I just saw the news yesterday that Dikembe Mutombo has died. If you’ve never heard of him, he was a 7ft 2in Congolese basketball player who not only made it to the NBA, but was an eight-time All-Star and four-time defensive player of the year. He is second in the list of NBA all-time shot blockers and is regarded as one of the best defensive players to play. He was became particularly famous for the Mutombo finger-wag, which came out when he pulled off a block. He was, in every respect, a big character.
Mutombo played basketball during what I consider to be the golden era. It is a golden era because it is, in effect, the era I followed most closely. It is the era in which, for me, basketball essentially stopped. I have only recently picked it up again, but the Mutombo era is the one I most fondly remember. And he was in no small way a part of it.
What more people don’t know about him is that he was also a significant humanitarian off the court. He setup the Dikembe Mutombo foundation in his home country of Congo for the purpose of improving the health and quality of life in the country. However, he was also a naturalised US citizen and served on the boards of Special Olympics International, the CDC Foundation and the National Board for the US Fund for Unicef where (the Guardian report) he was able to make use of his seven different languages. He was a real ambassador for both his home country and for the NBA.
But whenever a great man (or even a not-so-great one) dies, we are confronted with the stark reality of the human condition. Everybody dies. And there isn’t any way to block that reality, not for you, not for me and not even for great shot blockers like Dikembe Mutombo. When we face that stark reality, we run into another difficult question: if everyone dies, what happens after that? If anything at all, can anything be done about it?
The Bible answers that stark question, well, pretty starkly: it is appointed for man to die once, and after that the judgement (Heb 9:27). The Bible says there is an ‘after this’. And what happens after death is judgement. But the writer also offers some hope in the judgement: ‘Christ, having been offered once to bear the sins of many, will appear a second time, not to deal with sin but to save those who are eagerly waiting for him’ (Heb 9:28).
The stark reality is that one-in-one die. The other brute reality is that death is not the end, but after it comes judgement. But Jesus came into the world to die for those who would believe in him so that the judgement holds no fear for those who have repented of their sin but may be judged as clothed in the righteousness of Christ. Sin takes it greatest shot in death but those who abide in Christ, those who have faith in him, find Jesus blocks sin’s best shot.

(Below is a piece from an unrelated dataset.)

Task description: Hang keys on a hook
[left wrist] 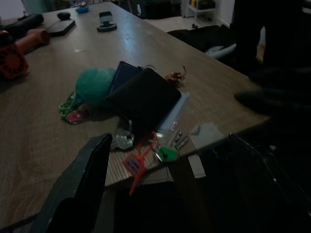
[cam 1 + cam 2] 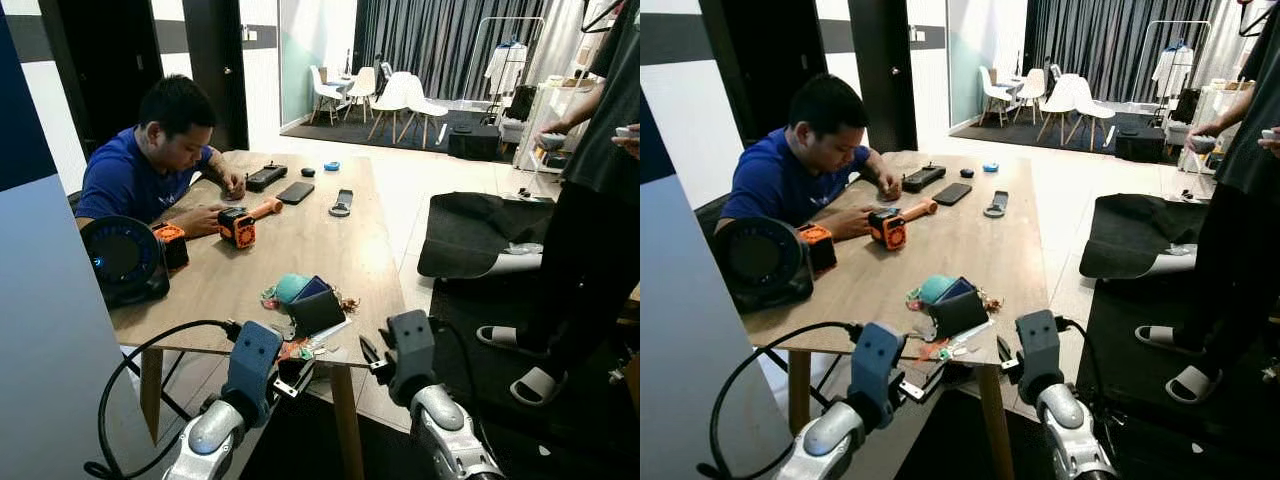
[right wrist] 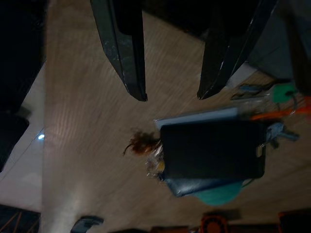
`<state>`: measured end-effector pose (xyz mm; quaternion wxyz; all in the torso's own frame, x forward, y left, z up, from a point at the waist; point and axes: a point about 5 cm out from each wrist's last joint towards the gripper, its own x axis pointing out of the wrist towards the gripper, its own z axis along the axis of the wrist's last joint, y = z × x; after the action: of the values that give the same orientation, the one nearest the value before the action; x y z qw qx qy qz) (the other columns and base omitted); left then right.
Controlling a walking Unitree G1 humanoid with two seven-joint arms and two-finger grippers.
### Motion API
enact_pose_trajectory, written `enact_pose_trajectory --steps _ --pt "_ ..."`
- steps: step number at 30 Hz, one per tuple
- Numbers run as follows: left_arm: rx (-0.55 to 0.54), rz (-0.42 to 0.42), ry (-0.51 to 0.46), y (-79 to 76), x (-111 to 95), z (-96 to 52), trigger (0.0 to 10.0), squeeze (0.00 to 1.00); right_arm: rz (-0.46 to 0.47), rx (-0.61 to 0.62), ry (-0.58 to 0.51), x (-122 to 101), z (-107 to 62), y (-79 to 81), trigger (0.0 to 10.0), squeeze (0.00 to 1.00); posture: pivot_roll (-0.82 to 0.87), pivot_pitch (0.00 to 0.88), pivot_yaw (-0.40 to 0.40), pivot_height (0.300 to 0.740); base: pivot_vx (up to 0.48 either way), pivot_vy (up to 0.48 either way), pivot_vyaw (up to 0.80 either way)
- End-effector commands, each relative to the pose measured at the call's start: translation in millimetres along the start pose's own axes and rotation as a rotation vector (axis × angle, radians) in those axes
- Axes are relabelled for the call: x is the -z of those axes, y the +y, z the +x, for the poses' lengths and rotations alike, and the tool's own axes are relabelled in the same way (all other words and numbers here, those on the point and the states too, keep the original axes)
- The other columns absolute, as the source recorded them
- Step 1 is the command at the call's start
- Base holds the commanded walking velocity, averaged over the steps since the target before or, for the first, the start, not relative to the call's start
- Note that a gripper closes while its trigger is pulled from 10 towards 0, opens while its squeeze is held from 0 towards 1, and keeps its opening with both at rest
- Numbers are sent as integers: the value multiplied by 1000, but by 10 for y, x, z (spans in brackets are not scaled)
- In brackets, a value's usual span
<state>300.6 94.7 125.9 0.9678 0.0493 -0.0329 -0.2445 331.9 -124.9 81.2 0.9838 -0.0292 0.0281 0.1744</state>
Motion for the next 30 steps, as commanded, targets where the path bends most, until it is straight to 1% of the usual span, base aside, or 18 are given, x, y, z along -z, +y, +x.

It is always a great sadness to hear of a person’s death. All the sadder when that person seemed such a big part of your childhood, a hero on the court. A hero who is now gone. But the hope offered by Jesus is that, though death is not the end, and it doesn’t have to be our final word. We can have a glorious future beyond death if only we might find ourselves safe in the Lord Jesus, sin and death blocked on our behalf, its penalty applied to him and not us, and his righteousness applied to our account in its place.